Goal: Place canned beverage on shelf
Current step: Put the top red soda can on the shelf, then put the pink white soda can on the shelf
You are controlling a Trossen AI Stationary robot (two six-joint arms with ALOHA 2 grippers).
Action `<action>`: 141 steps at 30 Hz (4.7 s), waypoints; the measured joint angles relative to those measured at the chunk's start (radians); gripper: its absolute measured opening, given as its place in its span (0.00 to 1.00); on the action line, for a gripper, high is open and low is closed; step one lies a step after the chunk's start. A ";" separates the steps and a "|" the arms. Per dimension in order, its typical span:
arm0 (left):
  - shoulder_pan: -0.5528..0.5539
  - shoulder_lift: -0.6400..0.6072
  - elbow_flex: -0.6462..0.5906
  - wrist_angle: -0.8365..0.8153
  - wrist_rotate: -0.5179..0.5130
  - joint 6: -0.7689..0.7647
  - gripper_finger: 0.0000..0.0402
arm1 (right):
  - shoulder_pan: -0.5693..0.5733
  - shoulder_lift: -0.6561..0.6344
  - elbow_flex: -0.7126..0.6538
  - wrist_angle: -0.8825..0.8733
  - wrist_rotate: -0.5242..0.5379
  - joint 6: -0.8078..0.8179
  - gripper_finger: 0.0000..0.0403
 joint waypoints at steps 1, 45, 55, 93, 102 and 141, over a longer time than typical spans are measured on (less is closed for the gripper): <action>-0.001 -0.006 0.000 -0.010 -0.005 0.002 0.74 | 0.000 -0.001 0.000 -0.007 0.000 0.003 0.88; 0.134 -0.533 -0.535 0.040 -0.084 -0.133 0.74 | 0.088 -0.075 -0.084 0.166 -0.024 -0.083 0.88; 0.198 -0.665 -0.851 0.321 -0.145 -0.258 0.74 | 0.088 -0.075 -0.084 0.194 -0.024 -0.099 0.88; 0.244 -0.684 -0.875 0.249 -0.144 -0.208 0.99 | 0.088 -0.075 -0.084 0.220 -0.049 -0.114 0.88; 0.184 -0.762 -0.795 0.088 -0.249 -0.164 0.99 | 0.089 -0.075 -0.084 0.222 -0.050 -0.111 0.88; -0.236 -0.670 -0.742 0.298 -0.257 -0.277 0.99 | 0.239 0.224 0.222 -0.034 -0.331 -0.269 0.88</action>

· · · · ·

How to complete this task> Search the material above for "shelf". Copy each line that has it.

Answer space>
Goal: Place canned beverage on shelf
Current step: Put the top red soda can on the shelf, then put the pink white soda can on the shelf

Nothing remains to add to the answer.